_TASK TO COMPLETE_
From the records below, copy out exactly the lines from the one containing "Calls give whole" to the one containing "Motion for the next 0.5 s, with", both included. Add nothing else.
BEGIN INPUT DATA
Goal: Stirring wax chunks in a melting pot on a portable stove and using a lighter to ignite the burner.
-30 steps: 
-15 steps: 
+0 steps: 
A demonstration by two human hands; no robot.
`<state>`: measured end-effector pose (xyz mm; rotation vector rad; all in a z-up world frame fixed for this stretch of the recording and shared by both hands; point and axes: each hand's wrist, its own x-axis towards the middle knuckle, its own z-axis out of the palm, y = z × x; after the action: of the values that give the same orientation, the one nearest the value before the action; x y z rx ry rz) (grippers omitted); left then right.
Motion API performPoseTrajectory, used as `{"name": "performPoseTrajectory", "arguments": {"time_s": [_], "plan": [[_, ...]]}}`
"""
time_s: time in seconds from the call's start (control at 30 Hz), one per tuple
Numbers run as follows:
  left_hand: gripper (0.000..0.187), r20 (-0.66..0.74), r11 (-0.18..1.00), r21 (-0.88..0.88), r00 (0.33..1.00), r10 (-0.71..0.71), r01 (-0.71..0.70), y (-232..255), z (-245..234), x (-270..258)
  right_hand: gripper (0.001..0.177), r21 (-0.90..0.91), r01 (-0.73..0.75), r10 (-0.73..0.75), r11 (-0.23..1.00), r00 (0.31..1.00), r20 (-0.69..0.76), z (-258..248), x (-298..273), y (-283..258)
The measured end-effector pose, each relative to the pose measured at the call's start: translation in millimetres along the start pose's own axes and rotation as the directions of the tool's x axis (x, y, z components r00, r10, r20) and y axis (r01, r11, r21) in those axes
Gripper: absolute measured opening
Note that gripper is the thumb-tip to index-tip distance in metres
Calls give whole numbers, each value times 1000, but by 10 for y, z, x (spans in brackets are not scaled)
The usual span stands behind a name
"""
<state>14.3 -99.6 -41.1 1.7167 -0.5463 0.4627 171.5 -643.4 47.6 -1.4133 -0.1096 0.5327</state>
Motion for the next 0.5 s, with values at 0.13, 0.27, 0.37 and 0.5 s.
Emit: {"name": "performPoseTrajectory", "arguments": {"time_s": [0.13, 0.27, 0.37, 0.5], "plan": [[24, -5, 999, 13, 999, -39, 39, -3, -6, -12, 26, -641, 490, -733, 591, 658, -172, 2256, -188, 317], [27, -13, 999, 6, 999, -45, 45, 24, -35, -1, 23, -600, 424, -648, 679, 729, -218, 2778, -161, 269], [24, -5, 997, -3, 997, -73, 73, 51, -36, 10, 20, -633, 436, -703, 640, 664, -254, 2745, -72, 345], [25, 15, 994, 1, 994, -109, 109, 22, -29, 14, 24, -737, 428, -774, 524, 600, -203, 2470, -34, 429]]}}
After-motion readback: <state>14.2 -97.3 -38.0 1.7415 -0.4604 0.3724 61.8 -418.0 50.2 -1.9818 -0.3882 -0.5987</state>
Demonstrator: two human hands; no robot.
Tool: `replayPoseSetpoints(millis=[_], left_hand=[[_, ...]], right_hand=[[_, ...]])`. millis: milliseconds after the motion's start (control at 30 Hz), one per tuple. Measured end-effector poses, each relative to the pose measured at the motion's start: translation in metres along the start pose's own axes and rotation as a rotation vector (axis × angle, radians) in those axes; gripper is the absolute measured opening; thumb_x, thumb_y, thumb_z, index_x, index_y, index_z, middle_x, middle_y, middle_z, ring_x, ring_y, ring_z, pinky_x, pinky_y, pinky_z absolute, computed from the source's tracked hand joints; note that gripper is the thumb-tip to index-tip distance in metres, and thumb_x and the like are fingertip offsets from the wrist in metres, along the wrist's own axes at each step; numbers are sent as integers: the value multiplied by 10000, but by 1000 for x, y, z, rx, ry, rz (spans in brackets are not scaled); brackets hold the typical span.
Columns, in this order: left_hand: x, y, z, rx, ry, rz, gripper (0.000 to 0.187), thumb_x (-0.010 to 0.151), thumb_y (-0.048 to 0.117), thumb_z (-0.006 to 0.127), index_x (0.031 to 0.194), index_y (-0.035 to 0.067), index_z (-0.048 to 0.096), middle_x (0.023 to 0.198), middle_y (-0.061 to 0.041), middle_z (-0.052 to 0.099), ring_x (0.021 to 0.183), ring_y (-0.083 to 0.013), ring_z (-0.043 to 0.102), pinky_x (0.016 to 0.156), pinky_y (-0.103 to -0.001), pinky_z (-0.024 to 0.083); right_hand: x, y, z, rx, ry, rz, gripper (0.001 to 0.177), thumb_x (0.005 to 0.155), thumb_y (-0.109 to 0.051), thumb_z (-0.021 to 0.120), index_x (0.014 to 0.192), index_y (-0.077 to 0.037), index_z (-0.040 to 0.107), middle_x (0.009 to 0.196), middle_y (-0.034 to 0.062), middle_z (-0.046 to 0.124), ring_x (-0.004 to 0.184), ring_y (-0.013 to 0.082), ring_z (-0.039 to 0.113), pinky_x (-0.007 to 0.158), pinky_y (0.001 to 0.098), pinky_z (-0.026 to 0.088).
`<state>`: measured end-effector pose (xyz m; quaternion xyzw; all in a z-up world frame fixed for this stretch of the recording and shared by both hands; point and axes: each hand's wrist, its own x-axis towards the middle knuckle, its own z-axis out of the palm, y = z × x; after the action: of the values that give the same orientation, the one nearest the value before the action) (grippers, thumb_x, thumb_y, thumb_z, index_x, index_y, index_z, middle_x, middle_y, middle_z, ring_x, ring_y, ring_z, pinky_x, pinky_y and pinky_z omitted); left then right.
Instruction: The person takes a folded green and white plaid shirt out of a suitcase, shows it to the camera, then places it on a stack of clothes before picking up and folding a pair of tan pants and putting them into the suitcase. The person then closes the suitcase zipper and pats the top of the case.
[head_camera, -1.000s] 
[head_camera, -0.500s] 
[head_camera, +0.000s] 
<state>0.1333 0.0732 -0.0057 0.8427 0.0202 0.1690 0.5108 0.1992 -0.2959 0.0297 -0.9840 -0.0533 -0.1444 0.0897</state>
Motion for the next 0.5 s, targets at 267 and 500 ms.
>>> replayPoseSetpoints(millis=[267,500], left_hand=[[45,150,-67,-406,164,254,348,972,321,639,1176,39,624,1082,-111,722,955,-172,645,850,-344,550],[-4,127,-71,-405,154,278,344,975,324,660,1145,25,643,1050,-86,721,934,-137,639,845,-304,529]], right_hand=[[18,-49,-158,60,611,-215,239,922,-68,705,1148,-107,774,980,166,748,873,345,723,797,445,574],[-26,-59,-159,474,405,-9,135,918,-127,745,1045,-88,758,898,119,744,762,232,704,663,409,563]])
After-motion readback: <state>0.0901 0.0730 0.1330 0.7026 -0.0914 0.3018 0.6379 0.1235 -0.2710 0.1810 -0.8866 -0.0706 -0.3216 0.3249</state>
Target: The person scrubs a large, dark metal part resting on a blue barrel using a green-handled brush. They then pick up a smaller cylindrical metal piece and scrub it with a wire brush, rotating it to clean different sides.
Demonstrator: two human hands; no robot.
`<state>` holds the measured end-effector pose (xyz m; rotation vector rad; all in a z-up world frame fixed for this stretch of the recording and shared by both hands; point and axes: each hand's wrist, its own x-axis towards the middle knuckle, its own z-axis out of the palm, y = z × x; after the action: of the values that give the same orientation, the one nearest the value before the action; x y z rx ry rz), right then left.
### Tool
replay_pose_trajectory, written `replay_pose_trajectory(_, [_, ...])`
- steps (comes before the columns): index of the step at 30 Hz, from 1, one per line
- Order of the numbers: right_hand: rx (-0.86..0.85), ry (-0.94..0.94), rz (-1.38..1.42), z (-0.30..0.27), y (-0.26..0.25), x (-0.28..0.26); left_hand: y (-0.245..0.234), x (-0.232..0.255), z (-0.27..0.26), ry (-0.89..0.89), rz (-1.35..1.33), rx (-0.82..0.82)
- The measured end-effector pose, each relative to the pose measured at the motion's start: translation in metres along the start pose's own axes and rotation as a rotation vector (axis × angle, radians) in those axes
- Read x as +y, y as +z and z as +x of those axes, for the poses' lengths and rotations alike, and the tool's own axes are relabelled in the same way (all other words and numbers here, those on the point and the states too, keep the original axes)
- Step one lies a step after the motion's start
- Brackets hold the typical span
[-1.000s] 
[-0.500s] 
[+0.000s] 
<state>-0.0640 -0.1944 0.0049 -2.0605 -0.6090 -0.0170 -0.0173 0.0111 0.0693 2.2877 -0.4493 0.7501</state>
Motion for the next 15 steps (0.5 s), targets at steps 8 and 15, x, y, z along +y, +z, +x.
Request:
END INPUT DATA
_TASK ANSWER_
Calls give whole numbers, each value times 1000, but by 10 for y, z, x (spans in brackets are not scaled)
The usual span stands behind a name
"""
<state>14.3 -99.6 -41.1 1.7167 -0.5463 0.4627 171.5 -643.4 47.6 -1.4133 -0.1096 0.5327</state>
Motion for the next 0.5 s, with values at 0.13, 0.27, 0.37 and 0.5 s.

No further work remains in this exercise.